つまらない、と思った。だが、そのまま口にするのは、あまりに粗雑だ。
それを言えば、彼はきっと傷つくだろう。「お前の話は退屈だ」と言われて、気分のいい人はいない。
少し考えて、「距離を感じる」と言った。あるいは「うまくつながれないような感じがする」と。
それは事実だったし、非難でもなかった。
話していて、どこか自分がそこにいないような、薄い膜を隔てているような、そんな感じがしていた。
人と人との関係には、時にそういう曇りがさす。
それがなぜ起きるのか、こちらに分かることもあるし、分からないこともある。
だが、その曇りを無視するのではなく、静かに差し出すことが、治療のひとつの仕事だと、自分は思っている。
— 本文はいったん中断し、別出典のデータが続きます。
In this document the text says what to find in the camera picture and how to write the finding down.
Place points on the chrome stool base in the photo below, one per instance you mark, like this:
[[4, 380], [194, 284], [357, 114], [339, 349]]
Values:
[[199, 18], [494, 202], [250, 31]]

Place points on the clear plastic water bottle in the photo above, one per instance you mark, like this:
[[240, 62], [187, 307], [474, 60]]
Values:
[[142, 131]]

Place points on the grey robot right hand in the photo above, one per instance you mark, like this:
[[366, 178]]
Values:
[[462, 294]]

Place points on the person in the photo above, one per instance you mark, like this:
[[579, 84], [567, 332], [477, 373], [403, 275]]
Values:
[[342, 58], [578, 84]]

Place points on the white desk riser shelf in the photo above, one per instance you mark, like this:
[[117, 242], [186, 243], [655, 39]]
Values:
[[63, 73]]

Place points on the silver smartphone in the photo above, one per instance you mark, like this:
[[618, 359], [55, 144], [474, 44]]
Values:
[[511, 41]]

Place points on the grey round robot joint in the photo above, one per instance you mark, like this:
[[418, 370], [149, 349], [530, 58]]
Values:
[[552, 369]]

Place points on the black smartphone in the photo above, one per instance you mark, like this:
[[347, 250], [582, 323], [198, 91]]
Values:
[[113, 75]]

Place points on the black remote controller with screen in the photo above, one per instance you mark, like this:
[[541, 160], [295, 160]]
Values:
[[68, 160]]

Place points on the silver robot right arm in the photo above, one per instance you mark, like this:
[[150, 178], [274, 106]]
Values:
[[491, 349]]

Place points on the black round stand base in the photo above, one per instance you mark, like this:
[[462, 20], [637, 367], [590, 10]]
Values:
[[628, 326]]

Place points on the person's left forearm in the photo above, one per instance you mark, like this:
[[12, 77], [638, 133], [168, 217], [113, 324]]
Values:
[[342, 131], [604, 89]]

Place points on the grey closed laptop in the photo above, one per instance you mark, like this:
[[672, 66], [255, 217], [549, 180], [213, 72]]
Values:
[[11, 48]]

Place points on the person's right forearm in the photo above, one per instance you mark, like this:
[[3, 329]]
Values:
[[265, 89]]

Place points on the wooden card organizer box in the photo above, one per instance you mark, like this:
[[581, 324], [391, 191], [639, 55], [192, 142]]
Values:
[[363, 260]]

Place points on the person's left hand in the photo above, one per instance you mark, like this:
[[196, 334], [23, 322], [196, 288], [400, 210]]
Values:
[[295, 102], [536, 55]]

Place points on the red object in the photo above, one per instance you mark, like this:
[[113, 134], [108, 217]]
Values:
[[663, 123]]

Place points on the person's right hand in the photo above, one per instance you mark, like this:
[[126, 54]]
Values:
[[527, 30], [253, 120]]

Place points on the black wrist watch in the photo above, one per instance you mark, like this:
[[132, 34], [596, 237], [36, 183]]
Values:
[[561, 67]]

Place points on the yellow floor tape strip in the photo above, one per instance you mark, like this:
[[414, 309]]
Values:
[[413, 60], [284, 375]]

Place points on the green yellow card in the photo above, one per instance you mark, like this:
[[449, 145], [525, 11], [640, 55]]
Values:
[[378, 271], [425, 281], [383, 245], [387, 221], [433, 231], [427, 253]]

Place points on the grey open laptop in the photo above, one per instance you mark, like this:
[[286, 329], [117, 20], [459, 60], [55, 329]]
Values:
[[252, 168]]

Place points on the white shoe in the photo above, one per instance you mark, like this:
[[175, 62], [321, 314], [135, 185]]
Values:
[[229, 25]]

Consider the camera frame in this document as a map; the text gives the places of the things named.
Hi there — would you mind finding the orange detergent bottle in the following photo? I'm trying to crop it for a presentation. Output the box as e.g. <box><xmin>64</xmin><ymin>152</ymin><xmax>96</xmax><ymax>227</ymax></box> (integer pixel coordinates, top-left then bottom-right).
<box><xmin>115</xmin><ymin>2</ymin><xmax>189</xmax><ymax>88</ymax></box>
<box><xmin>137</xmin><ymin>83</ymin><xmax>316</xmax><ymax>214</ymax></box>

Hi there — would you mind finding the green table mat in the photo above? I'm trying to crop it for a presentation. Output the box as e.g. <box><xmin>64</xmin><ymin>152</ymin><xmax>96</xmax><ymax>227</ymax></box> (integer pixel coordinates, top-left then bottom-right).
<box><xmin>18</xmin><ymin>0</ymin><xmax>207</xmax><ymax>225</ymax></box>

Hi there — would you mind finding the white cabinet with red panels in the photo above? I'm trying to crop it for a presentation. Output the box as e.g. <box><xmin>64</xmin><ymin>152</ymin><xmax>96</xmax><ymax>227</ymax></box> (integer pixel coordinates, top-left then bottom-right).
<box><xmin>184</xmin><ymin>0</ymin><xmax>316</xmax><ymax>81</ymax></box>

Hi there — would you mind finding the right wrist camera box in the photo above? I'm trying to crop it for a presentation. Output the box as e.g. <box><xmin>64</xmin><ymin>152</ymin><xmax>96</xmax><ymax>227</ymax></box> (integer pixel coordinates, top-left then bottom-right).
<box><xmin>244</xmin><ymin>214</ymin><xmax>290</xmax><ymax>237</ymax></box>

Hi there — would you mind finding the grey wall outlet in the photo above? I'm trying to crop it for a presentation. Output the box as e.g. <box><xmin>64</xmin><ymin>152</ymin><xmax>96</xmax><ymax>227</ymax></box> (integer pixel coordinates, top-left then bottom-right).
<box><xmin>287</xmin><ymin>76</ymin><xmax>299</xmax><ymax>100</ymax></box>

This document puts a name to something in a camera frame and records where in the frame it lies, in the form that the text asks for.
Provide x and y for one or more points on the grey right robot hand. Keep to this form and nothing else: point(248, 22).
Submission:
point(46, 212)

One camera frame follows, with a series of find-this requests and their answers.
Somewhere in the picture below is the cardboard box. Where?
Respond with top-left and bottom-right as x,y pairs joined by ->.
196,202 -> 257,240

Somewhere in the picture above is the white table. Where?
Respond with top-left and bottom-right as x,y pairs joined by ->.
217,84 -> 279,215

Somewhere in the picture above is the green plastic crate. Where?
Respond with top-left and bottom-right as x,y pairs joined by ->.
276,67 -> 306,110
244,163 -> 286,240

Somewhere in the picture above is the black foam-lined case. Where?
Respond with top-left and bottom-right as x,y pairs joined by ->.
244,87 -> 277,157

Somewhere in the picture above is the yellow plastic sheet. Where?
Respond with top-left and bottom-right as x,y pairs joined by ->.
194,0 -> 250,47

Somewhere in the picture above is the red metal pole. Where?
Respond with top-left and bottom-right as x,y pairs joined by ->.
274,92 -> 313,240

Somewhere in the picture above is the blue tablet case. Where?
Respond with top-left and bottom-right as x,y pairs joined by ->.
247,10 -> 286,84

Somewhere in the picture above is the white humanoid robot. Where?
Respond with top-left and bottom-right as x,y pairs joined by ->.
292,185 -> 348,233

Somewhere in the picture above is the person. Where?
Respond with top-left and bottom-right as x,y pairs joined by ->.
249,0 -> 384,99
話しているとき、患者は同じ話を何度も繰り返していた。
内容よりも、その反復の仕方に、何か疲れのようなものが感じられた。
その繰り返しのなかに、彼の時間が沈んでいた。
それを「退屈だ」と切って捨てるのは簡単だ。
だが、自分は、そこに踏みとどまりたいと思った。
「なんだか、うまく届かないような感じがします」
そう言ったとき、彼は少しだけ、こちらを見た。
そして何かを言おうとして、言わなかった。
沈黙があった。その沈黙の中に、彼と自分とが、同じ場所に立っているという感覚があった。
こういうとき、言葉は慎重に選ばなければならない。
下手に切りつければ、関係はすぐに壊れてしまう。
だからといって、黙って通り過ぎるのも、どこか不誠実だ。
感じたことは、感じたまま、相手に渡す。
そのとき、自分がどうしても欲しいのは、正確な言葉ではなく、伝わる言葉だ。
人と向き合うというのは、たぶん、そういうことだと思う。
まっすぐに見る、というのは、まっすぐに見返されることでもある。
そして、それに耐えるだけの静けさが、こちらにも求められている。
言い換えれば—— 患者が「何をしているか」を語るのではなく、「いま、ここで」自分が「どう感じているか」を語るように。